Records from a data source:
—————
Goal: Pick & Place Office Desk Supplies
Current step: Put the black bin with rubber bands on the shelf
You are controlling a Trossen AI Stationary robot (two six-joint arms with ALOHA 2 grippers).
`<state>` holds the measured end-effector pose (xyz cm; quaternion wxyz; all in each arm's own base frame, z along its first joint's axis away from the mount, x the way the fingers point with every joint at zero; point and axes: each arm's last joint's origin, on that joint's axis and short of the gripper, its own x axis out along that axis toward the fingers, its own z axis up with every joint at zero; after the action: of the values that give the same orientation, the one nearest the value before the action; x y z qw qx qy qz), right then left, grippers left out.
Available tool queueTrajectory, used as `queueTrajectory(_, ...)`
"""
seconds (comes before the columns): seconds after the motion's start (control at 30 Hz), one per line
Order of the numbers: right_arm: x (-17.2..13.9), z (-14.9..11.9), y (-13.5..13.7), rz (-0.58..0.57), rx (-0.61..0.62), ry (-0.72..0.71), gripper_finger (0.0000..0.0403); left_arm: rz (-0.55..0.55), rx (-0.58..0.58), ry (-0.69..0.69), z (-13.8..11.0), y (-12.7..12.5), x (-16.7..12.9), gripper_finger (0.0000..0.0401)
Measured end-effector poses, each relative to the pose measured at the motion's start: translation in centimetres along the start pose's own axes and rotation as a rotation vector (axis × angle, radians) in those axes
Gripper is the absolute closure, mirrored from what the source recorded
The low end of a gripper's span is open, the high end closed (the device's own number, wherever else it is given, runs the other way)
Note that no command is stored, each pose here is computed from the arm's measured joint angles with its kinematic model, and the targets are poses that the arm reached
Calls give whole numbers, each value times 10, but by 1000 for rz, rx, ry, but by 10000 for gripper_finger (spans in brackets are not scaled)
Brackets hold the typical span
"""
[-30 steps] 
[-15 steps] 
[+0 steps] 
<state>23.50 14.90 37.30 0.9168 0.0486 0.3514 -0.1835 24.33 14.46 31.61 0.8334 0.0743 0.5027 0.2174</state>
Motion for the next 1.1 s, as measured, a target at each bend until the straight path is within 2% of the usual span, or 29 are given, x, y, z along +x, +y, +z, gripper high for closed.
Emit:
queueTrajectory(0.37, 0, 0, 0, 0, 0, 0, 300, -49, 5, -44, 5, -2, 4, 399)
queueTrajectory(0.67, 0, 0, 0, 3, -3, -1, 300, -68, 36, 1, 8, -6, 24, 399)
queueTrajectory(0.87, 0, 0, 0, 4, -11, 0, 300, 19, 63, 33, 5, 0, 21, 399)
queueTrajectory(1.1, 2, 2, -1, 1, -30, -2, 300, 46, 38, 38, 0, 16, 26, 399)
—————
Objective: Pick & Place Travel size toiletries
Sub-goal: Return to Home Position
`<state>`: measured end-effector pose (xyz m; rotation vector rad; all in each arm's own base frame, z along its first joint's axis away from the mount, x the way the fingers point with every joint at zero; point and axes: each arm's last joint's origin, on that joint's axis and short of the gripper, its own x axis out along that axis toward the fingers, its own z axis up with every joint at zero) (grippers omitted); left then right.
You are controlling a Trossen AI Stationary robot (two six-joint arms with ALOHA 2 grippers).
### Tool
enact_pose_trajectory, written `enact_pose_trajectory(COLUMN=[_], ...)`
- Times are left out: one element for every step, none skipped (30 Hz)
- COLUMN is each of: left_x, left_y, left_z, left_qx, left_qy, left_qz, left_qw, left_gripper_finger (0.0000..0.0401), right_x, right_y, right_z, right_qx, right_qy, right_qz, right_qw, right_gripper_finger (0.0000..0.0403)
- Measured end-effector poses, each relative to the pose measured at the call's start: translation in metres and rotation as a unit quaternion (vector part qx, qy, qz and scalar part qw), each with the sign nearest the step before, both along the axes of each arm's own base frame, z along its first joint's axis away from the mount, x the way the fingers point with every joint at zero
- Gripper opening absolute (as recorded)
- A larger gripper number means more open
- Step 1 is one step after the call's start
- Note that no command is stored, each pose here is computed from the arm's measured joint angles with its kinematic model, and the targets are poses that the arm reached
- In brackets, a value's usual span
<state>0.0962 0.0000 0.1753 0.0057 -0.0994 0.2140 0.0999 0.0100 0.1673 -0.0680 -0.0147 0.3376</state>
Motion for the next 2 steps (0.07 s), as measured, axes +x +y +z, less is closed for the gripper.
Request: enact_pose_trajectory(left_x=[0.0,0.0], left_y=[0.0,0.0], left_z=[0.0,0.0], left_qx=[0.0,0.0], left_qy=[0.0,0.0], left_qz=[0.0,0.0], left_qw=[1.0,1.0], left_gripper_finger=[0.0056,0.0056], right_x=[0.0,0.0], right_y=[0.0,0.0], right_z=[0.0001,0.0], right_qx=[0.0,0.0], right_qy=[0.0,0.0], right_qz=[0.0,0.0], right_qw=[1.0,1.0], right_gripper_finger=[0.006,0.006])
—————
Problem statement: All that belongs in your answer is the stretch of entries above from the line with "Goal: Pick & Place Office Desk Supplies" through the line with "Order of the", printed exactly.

Answer to this exercise:
Goal: Pick & Place Office Desk Supplies
Current step: Put the black bin with rubber bands on the shelf
You are controlling a Trossen AI Stationary robot (two six-joint arms with ALOHA 2 grippers).
`<state>` holds the measured end-effector pose (xyz cm; quaternion wxyz; all in each arm's own base frame, z along its first joint's axis away from the mount, x the way the fingers point with every joint at zero; point and axes: each arm's last joint's origin, on that joint's axis and short of the gripper, its own x axis out along that axis toward the fingers, its own z axis up with every joint at zero; after the action: of the values that give the same orientation, the one nearest the value before the action; x y z qw qx qy qz), right then left, grippers left out.
Available tool queueTrajectory, used as `queueTrajectory(_, ...)`
"""
seconds (comes before the columns): seconds after the motion's start (control at 30 Hz), one per line
Order of the numbers: right_arm: x (-17.2..13.9), z (-14.9..11.9), y (-13.5..13.7), rz (-0.58..0.57), rx (-0.61..0.62), ry (-0.72..0.71), gripper_finger (0.0000..0.0403); left_arm: rz (-0.55..0.55), rx (-0.58..0.58), ry (-0.69..0.69), z (-13.8..11.0), y (-12.7..12.5), x (-16.7..12.9), gripper_finger (0.0000..0.0401)

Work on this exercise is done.